= Bitter Spring (San Bernardino County) =

Spring in San Bernardino County, California, United States

Bitter Spring is a spring within the Fort Irwin National Training Center in San Bernardino County, California. It lies at an elevation of 1355 feet and is located in a valley between the Soda Mountains to the east, the Tiefort Mountains to the northwest, Alvord Mountain to the southwest and Cronese Mountains to the south and southeast.

==History==
===Early history===
Bitter Spring was a water and food source for the Native American peoples who lived in this part of the desert. It became a watering and grazing place between Salt Spring and the Mojave River on the Old Spanish Trail. It passed 38.75 miles south through Silurian Valley, then east through the Avawatz Mountains at Red Pass and beyond the playa of Red Pass Lake, through a gap between the Soda and Tiefort Mountains to Bitter Spring in a wash in the next valley. From Bitter Spring the trail led 18.75 miles southwest climbing Alvord Mountain to cross Impassable Pass to descend Spanish Canyon and cross the plains to the location of Fork of the Road on the north side of the Mojave River where it met the Mohave Trail, that had become another branch of the Old Spanish Trail, often called the Main Branch that later became a wagon road called Government Road or Mojave Road.

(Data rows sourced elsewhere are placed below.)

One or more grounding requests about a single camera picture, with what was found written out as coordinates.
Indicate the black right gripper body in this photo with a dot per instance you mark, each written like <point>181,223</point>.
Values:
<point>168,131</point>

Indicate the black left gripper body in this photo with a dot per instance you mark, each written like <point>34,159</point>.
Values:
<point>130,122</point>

From 1847, the Old Spanish Trail became a wagon road, later called the Mormon Road pioneered by a party of Mormons led by Jefferson Hunt that first traveled back and forth on it in 1847–1848. From 1849 it became known by the Forty-Niners as the "Southern Route" of the California Trail, the winter route of the Forty-niners, Mormons, and other immigrants to California. From 1855 after the route was modified and improvements made by the State of California in Cajon Pass and by the Federal government in Utah Territory, it became the winter trade route and wagon road between Utah Territory and California, it was known as the Los Angeles - Salt Lake Road.

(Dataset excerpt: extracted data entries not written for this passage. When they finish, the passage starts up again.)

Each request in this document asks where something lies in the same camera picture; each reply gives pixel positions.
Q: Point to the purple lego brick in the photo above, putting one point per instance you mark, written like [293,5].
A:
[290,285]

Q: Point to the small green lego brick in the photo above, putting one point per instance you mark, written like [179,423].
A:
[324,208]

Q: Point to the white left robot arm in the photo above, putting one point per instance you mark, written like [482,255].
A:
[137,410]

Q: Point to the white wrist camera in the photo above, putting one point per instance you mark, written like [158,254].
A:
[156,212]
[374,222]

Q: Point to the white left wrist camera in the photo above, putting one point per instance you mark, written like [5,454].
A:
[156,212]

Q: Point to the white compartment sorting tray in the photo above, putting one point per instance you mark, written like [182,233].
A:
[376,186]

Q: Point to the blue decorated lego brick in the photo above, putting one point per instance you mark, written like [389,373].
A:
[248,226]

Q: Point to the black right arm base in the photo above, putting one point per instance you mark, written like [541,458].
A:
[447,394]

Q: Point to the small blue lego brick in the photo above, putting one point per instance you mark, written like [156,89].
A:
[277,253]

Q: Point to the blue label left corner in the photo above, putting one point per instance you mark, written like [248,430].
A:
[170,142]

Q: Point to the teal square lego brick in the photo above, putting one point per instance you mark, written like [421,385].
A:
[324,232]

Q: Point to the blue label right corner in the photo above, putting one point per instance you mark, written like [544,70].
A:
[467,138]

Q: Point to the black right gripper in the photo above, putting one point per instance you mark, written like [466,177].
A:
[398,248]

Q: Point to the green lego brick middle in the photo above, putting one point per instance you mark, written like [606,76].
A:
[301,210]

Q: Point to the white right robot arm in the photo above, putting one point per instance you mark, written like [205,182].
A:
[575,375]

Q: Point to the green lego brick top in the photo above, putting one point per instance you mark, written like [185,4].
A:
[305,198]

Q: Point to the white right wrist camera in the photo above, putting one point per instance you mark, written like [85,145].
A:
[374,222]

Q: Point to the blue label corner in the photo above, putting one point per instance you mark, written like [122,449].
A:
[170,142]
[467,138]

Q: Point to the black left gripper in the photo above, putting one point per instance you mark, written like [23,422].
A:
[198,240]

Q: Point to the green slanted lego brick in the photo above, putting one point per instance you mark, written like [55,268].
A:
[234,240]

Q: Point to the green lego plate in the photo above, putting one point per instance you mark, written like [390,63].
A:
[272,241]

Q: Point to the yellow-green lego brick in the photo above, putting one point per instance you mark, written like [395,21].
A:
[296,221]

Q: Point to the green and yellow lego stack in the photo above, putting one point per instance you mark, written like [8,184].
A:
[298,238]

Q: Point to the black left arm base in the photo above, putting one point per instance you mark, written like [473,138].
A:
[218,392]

In the early 1850s, Solomon Nunes Carvalho while traveling the road, described the water of Bitter Spring as not bitter but with a brackish taste and that the surrounding area had acres of the finest bunch grass. The thorns of mesquite bushes there were used to post notes for following travelers. Their parties were often spaced out between springs to avoid depleting them with overuse as it would cause delay and depletion of the surrounding feed, as a spring refilled itself. Just to the west of the springs was a large hill that was called "The Whale" (at ) which the road passed around to the north, before turning southwest to Alvord Mountain, Impassable Pass, Spanish Canyon and more desert to the Mojave River.

===Camp Bitter Springs===
Camp Bitter Springs was established near Bitter Spring by the U. S. Army, First Regiment of Dragoons as an intermittent camp for patrols along the Los Angeles - Salt Lake Road in 1859. In April 1860 Major James Henry Carleton was appointed commander of the Bitter Spring Expedition following two incidents. One was the killing of a cattleman in January 1860, on the Mojave River, reportedly by Southern Paiutes. Two months later two unarmed teamsters were killed at Bitter Spring by Native American men thought to be Paiute who had posed as friends before suddenly turning on them, feathering them with arrows. Brevet General Newman S. Clarke, Carlton's superior, commanding the Department of California, in San Francisco, ordered him to "proceed to Bitter Springs and chastise the Indians you find in the vicinity." The General specifically instructed Carleton that "the punishment must fall on those dwelling nearest to the place of the murder or frequenting the water course in its vicinity." Carlton at the head of Company K, First Regiment of Dragoons left the fort in early April.

After arriving and establishing his base at Camp Cady Carlton sent out patrols looking for hostiles. On April 22, on Carlton's orders, the bodies of two Native American men, earlier slain by a detachment of Dragoons on the Mojave River at the Fish Ponds, were taken to Bitter Spring. There at the site of the earlier attack on the cattleman and the teamsters, the bodies were hung from an improvised scaffold. A few days after a May 2 engagement at Old Dad Mountain, the heads cut off of the three natives killed there were placed on display with those hung on the gibbet at Bitter Creek. On May 28, following reports of the display in the San Francisco press and after General Clarke had read Carlton's dispatch telling of the display of severed heads at Bitter Spring, Clarke ordered Carleton to cease mutilating the dead and remove all evidence of the mutilation from public gaze. The post remained at the spring to guard travelers on the road, until abandoned on July 3, 1860 at the end of Carlton's expedition.